Sir James emporta le livre et la précieuse coupelle. Comme j'étais moi-même en retard, je descendis avec lui dans la rue. Une calèche l'attendait. Il s'y jeta, donna un ordre rapide au conducteur en livrée, et partit rapidement. Il étendit son pardessus à moitié hors de la fenêtre pour cacher les armoiries gravées sur la porte, mais je les avais vues néanmoins dans la clarté de notre lampe. Je m'exclamais de surprise. Je revins alors sur mes pas et remontai les escaliers jusqu'à l'appartement de Holmes.

"J'ai trouvé qui est notre client," m'écriais-je, exalté par la nouvelle. "Holmes, c'est – "

"C'est un ami loyal et un gentleman chevaleresque," dit Holmes, levant une main apaisante. "Laissons cela nous suffire, maintenant et à jamais."

Je ne sais pas comment le livre incriminant fut utilisé. Sir James s'en est peut-être chargé. Ou plus probablement, une tâche aussi délicate a pu être confiée au père de la jeune fille.
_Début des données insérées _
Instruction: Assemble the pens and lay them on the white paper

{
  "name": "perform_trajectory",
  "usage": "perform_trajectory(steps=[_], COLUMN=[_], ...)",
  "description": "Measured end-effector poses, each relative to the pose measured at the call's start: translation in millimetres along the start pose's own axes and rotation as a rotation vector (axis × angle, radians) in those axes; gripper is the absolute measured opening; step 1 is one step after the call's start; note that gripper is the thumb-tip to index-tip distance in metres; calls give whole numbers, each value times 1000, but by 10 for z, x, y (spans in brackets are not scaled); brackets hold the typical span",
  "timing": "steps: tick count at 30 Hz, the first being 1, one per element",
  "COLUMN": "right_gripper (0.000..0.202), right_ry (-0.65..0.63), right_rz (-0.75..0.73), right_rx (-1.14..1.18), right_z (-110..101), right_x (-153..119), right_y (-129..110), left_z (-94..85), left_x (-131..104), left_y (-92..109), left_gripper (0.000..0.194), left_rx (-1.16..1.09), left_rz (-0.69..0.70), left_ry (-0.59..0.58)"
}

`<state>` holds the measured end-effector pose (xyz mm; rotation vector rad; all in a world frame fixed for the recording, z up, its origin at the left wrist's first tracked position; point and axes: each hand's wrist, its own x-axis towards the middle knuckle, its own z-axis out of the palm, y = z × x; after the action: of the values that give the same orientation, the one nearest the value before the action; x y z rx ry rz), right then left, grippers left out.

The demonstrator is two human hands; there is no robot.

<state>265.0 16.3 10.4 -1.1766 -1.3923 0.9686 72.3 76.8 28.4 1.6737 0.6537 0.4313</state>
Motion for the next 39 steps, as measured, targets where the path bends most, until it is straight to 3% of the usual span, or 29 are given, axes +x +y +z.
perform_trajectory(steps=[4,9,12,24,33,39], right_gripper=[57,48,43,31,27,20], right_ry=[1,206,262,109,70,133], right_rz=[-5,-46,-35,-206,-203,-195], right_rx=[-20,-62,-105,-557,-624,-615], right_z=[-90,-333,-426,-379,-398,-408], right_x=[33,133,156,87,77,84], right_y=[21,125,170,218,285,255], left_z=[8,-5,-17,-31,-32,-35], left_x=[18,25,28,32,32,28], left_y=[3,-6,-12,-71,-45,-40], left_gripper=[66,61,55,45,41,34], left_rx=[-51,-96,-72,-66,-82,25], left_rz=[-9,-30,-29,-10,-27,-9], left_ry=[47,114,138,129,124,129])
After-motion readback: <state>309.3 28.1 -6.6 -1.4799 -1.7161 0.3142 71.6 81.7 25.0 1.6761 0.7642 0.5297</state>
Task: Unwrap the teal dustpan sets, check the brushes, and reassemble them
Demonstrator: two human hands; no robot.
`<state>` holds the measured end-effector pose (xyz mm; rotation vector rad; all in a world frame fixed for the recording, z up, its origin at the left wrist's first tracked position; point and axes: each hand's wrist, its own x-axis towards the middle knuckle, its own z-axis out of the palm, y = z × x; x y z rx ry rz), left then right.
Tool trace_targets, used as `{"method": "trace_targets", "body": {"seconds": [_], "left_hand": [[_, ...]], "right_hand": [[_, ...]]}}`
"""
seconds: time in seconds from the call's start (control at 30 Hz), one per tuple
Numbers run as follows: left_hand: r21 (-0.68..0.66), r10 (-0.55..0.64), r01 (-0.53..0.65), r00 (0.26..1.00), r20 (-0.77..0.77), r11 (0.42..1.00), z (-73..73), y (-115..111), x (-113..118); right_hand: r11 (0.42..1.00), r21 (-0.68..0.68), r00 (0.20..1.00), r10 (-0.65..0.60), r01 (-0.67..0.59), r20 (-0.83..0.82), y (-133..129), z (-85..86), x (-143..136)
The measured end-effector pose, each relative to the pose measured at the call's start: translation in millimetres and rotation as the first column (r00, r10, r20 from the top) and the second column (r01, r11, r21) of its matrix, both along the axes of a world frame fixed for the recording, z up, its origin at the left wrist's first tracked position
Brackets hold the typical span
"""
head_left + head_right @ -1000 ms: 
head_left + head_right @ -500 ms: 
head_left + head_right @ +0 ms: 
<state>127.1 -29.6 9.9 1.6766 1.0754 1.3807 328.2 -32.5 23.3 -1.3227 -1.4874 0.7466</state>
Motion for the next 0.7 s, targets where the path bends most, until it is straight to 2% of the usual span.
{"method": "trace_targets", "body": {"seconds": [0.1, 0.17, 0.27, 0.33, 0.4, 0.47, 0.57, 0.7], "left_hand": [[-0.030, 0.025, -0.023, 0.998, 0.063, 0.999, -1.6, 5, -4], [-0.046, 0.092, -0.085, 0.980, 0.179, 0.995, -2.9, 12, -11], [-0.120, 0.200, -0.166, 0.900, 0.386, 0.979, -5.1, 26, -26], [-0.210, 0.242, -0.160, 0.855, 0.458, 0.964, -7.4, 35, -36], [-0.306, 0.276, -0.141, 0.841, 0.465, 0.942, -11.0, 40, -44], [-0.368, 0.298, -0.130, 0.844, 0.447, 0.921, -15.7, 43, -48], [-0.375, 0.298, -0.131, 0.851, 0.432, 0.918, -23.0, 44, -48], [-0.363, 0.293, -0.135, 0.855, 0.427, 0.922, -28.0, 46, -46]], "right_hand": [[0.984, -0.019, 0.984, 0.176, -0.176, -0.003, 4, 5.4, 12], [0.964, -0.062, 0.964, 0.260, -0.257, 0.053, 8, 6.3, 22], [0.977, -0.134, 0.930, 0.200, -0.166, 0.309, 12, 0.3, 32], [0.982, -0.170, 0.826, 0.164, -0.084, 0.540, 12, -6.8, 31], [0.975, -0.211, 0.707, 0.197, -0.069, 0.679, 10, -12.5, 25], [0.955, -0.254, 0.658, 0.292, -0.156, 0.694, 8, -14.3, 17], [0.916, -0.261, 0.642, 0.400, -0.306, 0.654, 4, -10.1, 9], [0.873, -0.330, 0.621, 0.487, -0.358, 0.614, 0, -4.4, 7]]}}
L'effet, en tout cas, fut tout ce qu'on pouvait désirer.

Trois jours après, un entrefilet est paru dans le Morning Post pour annoncer que le mariage entre le Baron Adelbert Gruner et Miss Violet de Merville n'aurait pas lieu. Le même journal publiait le premier compte-rendu des poursuites engagées à l'encontre de Miss Kitty Winter sous l'inculpation grave de jet de vitriol. De telles circonstances atténuantes se firent jour au procès que la sentence, comme on s'en souviendra, fut la plus basse à laquelle une telle charge pouvait donner lieu. Sherlock Holmes fut menacé de poursuites pour cambriolage, mais quand une cause est juste et un client assez illustre, même la rigide loi britannique devient humaine et flexible. Mon ami ne s'est pas encore assis sur le banc des accusés.